To use Oracle Cloud Infrastructure, you must be granted security access in a policy  by an administrator. This access is required whether you're using the Console or the REST API with an SDK, CLI, or other tool. If you get a message that you don’t have permission or are unauthorized, verify with your administrator what type of access you have and which compartment  you should work in.

For administrators: For a typical policy that gives access to load balancers and their components, see Let network admins manage load balancers.

Also, be aware that a policy statement with inspect load-balancers gives the specified group the ability to see all information about the load balancers. For more information, see Details for Load Balancing.

If you're new to policies, see Getting Started with Policies and Common Policies.

Working with Health Check Policies

A health check is a test to confirm the availability of backend servers. A health check can be a request or a connection attempt. Based on a time interval you specify, the load balancer applies the health check policy to continuously monitor backend servers. If a server fails the health check, the load balancer takes the server temporarily out of rotation. If the server subsequently passes the health check, the load balancer returns it to the rotation.

You configure your health check policy when you create a backend set. You can configure TCP-level or HTTP-level health checks for your backend servers.

  • TCP-level health checks attempt to make a TCP connection with the backend servers and validate the response based on the connection status.
  • HTTP-level health checks send requests to the backend servers at a specific URI and validate the response based on the status code or entity data (body) returned.

The service provides application-specific health check capabilities to help you increase availability and reduce your application maintenance window.

Important

Configure your health check protocol to match your application or service.

If you run an HTTP service, be sure to configure an HTTP-level health check. If you run a TCP-level health check against an HTTP service, you might not get an accurate response. The TCP handshake can succeed and indicate that the service is up even when the HTTP service is incorrectly configured or having other issues. Although the health check appears good, customers might experience transaction failures. For example:

  • The backend HTTP service has issues when talking to the health check URL and the health check URL returns 5XX messages. An HTTP health check catches the message from the health check URL and marks the service as down. In this case, a TCP health check handshake succeeds and marks the service as healthy, even though the HTTP service is may not be usable.

  • The backend HTTP service responds with 4XX messages because of authorization issues or no configured content. A TCP health check does not catch these errors.

Health Status

The Load Balancing service provides health status indicators that use your health check policies to report on the general health of your load balancers and their components. You can see health status indicators on the Console List and Details pages for load balancers, backend sets, and backend servers. You also can use the Load Balancing API to retrieve this information.

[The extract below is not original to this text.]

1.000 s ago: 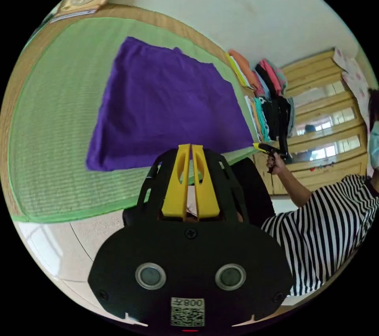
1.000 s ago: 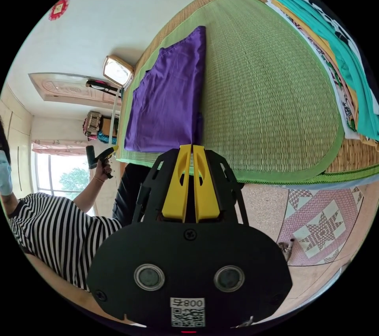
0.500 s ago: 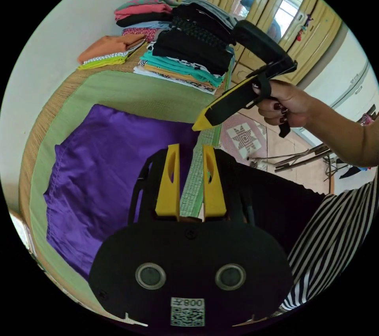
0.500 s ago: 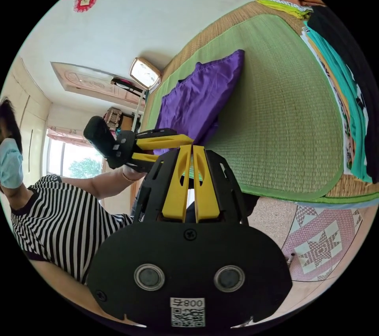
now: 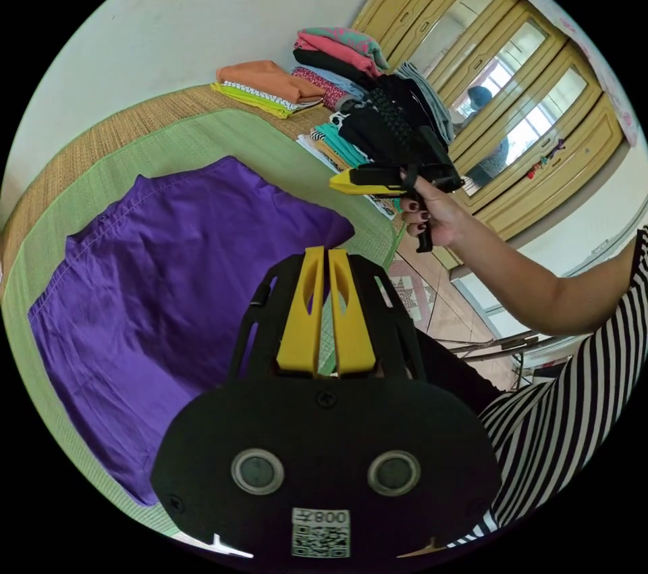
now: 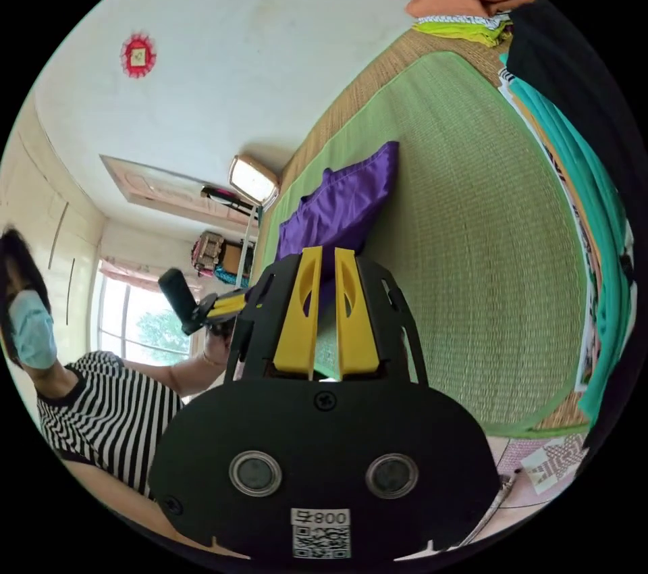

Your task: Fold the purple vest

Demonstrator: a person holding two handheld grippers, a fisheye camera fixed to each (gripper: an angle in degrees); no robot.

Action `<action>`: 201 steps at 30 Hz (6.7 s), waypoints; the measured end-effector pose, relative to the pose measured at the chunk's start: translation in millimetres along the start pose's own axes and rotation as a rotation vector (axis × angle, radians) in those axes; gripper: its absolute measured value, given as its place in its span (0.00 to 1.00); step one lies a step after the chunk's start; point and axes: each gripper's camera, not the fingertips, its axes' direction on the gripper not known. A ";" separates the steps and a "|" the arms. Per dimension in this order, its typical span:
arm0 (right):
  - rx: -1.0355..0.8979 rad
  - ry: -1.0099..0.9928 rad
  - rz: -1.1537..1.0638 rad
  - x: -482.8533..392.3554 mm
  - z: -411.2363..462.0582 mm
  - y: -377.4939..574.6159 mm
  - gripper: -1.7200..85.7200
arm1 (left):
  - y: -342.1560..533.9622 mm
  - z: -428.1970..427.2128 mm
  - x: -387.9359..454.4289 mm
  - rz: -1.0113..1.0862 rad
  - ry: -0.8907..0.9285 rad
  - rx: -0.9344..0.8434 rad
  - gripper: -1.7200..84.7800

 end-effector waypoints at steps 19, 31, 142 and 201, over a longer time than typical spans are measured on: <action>-0.092 -0.046 0.236 78.6 98.6 -134.3 0.11 | 1.2 54.0 4.8 0.038 0.132 -0.086 0.03; -0.091 -0.067 0.261 69.5 118.7 -133.0 0.03 | 24.3 27.8 -14.2 0.039 0.205 -0.082 0.03; -0.601 0.528 -0.459 -248.5 832.9 -118.5 0.02 | 513.9 -493.0 -382.4 -0.802 -0.042 0.266 0.02; -0.533 0.470 -0.334 -132.7 578.2 195.5 0.13 | 556.4 -523.0 -359.9 -1.033 0.113 0.470 0.02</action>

Health status indicators have four levels. The following table provides the general meaning of each level:

Level Color Description
OK Green

No attention required.

The resource is functioning as expected.

Warning Yellow

Some reporting entities require attention.

The resource is not functioning at peak efficiency or the resource is incomplete and requires further work.

Critical Red

Some or all reporting entities require immediate attention.

The resource is not functioning or unexpected failure is imminent.

Unknown Gray

Health status cannot be determined.

The resource is not responding or is in transition and might resolve to another status over time.

The precise meaning of each level differs among the following components:

Using Health Status

At the highest level, load balancer health reflects the health of its components. The health status indicators provide information you might need to drill down and investigate an existing issue. Some common issues that the health status indicators can help you detect and correct include:

A health check is misconfigured.

In this case, all the backend servers for one or more of the affected listeners report as unhealthy. If your investigation finds that the backend servers do not have problems, then a backend set probably includes a misconfigured health check.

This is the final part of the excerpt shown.